Premise - Hard Target tells the story of a group of
people who run a business in New Orleans. It's kind of like a violent
paintball, where rich men pay half a million dollars to hunt homeless
people to the death. Of course JCVD can't have any off that and sets out
to stop them.
I'm a sucker for a good action film and Hard Target
IS a good action film.
I'm also no fan of JCVD; he has been in
some of the most risible pieces of claptrap that have ever dared to enter
my VCR. Hard Target however is for my money his best film. The reason I
rate Hard Target so highly? Two words -
John Woo.
Hard
Target was my entry point for John Woo, before this I had never given in
to the delights of The Killer or Hard Boiled, in-fact I had never heard of
them. But after seeing Hard Target I had to find more work from this
incredible artist who seemed to make action scenes jump off the screen.
Scenes shot with such care and attention that they became like a dance.

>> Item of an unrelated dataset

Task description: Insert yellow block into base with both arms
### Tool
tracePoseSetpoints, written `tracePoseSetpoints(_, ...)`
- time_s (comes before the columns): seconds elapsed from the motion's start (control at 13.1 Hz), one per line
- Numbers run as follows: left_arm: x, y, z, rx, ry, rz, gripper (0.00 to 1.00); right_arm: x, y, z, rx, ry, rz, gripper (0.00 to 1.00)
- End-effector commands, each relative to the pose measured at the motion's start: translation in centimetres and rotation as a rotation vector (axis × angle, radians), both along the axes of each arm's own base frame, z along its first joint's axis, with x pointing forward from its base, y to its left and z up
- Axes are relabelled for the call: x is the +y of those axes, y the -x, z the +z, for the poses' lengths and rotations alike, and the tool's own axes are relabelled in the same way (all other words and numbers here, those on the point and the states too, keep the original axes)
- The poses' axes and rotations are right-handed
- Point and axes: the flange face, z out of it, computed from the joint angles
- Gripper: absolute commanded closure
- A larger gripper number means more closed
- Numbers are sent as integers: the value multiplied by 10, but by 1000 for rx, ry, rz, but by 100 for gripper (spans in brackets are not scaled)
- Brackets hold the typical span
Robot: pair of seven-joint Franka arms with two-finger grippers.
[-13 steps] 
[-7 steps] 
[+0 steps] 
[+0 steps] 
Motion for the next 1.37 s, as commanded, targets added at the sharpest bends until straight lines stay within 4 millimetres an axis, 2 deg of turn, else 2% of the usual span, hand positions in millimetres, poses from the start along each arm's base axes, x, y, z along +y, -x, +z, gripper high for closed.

Violent, brutal, yes, but at the same time beautiful.
Now Hard
Target is in no way going to win any statues for acting honours, JCVD is a
walking piece of wood, who only seems to come alive when the
shooting/kicking starts. Yancy Butler has only two expressions puzzled and
shocked. The 'bad guy's' however were slightly more interesting. Arnold
Vosloo and Lance Henriksen (One of my favourite 'genre' actors. Millennium
Ruled!) run the paintball company and are deliciously evil.
It's
in the direction though that this film really comes alive. Slo-mo, doves,
implausible stunts, fire, two-gun madness, all John Woo's trademarks are
there to be loved.
Until Face-Off this was Woo's best USA work, I
might even go as far to say I like it better than MI:2 which felt like he
was being stifled. Woo on autopilot if you will.
I'm not going to
apologise for liking Hard Target, it introduced me to one of modern
cinema's great directors and for that it should be congratulated.